Inchiesta università, parla Galli: «Colpito perché famoso e scomodo». L’intercettazione: «Se continua così finisce in galera»

Le indagini a carico del professore di Malattie infettive della Statale di Milano sono partite prima della pandemia. La procura ravvisa i reati di turbativa d’asta e falso ideologico

L’infettivologo Massimo Galli è una di quelle persone che, se non ci fosse stata la pandemia di Coronavirus, avrebbe terminato la carriera medica e universitaria a breve, con meriti riconosciuti nel settore, dai suoi conoscenti, dal mondo accademico al più. Invece, comparsata dopo comparsata nelle tv a spiegare le dinamiche del contagio, il professore di Malattie infettive all’Università Statale di Milano è diventato un volto famigliare a tutti gli italiani. Seppure in modo velato, Galli ha sostenuto a Cartabianca che la popolarità sia stata la sua condanna: «Diventare personaggio pubblico ha molti contro e pochi pro». Di sentenze, in realtà, ancora non ce ne sono, ma il professore – insieme ad altri 23 docenti – è indagato dalla procura milanese per turbativa d’asta e falso ideologico: avrebbe pilotato alcuni concorsi di medicina all’università dove insegna. «Forse è scomodo che in tutta la mia vita abbia cercato di applicare criteri meritocratici.
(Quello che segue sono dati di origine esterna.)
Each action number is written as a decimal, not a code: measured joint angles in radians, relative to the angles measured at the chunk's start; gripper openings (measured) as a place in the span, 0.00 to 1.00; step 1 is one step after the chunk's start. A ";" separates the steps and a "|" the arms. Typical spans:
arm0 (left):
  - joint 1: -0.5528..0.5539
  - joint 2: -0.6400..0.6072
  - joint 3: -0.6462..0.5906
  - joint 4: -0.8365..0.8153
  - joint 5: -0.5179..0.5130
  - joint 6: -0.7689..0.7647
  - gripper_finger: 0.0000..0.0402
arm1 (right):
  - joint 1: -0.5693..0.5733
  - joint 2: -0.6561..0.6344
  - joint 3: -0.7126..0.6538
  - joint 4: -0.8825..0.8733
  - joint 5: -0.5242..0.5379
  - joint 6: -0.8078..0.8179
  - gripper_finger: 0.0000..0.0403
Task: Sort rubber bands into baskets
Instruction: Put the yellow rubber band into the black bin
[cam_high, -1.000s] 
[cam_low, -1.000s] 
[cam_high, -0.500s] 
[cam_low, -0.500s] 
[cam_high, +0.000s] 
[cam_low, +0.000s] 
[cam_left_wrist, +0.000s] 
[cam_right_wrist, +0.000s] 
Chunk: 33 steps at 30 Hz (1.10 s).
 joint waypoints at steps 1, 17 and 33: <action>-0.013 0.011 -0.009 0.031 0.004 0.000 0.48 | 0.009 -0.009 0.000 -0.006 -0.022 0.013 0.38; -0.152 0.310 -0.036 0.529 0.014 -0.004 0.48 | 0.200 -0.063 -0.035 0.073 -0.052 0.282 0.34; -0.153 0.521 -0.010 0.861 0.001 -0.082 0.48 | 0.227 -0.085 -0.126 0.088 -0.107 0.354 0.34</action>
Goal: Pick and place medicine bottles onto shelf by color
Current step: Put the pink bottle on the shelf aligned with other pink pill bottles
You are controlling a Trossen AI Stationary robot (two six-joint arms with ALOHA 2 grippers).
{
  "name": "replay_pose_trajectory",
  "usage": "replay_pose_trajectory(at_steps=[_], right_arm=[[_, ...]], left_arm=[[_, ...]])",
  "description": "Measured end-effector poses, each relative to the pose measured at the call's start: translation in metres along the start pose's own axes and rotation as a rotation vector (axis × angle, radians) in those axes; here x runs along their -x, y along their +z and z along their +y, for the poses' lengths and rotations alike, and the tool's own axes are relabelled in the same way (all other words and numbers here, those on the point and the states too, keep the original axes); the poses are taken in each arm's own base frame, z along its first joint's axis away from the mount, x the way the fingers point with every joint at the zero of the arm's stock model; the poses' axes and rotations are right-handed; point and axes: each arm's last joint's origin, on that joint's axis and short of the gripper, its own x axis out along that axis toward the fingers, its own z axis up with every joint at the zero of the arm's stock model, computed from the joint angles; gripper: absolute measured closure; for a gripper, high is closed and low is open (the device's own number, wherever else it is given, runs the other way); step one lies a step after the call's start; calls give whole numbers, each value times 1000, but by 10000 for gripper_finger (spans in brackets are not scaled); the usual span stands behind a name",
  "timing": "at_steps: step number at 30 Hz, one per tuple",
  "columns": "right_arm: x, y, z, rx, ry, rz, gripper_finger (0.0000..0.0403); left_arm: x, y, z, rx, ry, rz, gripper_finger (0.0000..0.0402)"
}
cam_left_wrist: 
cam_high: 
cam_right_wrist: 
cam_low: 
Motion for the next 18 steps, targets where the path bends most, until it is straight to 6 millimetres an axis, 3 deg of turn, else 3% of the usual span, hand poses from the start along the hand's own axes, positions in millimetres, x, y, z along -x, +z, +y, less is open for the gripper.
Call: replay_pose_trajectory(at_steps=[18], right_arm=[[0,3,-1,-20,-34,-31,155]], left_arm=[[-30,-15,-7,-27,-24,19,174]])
Ma sono abituato a tenere la schiena dritta», ha aggiunto nella sua ultima uscita su Rai3.


Gli allievi favoriti

Nello specifico, Galli avrebbe favorito un proprio beniamino – Agostino Riva – in un concorso universitario presso l’ateneo meneghino, a discapito di un altro candidato – Massimo Puoti – molto più titolato del vincitore di quella gara. Come ci sarebbe riuscito? Secondo le intercettazioni della procura, il professore avrebbe stabilito in prima persona i criteri di selezione della commissione giudicatrice, privilegiando le pubblicazioni nelle quali, a prescindere dal prestigio della rivista scientifica, il nome del candidato comparisse come primo o ultimo autore, no nel mezzo del gruppo. Stando al materiale raccolto prima ancora che scoppiasse la pandemia, Puoti, capendo di essere stato messo fuori dai giochi, si sarebbe ritirato precipitosamente dal concorso, per facilitare Galli nella premiazione del suo pupillo e chiedergli, in cambio una raccomandazione per un concorso a Napoli.


La segretaria preoccupata

Gli inquirenti ritengono che il professore non solo sia caduto in conflitto di interessi, giudicando un candidato con il quale aveva tessuto stretti rapporti professionali – i due sono coautori di molte pubblicazioni -, ma abbia esautorato le prerogative degli altri due commissari – Claudio Mastroianni della Sapienza e Claudia Colomba dell’Università di Palermo – rendendo il concorso a giudizio arbitrario e monocratico. La segretaria di Galli, nelle intercettazione, si dice addirittura sconcertata per la disinvoltura con la quale il professore comunica agli altri docenti la piega impressa al concorso. «Se Massimo continua così finisce in galera». Ma non è l’unica prova d’esame per la quale Galli è indagato: il direttore delle Malattie infettive del Sacco è sotto la lente della procura per altri due concorsi, tra cui quello vinto da Gianguglielmo Zehender. Poi, gli inquirenti stanno cercando di definire se nella selezione di quattro dirigenti biologi con contratto a termine, la scelta dei commissari indicati da Galli per propiziare due candidate costituisca anch’essa reato. L’esito di quest’ultimo concorso, però, non è andato esattamente come si crede sperasse Galli: a opporsi a lui un’altra scienziata, Maria Rita Gismondo, che aveva minacciato di rivolgersi ai magistrati in caso di irregolarità.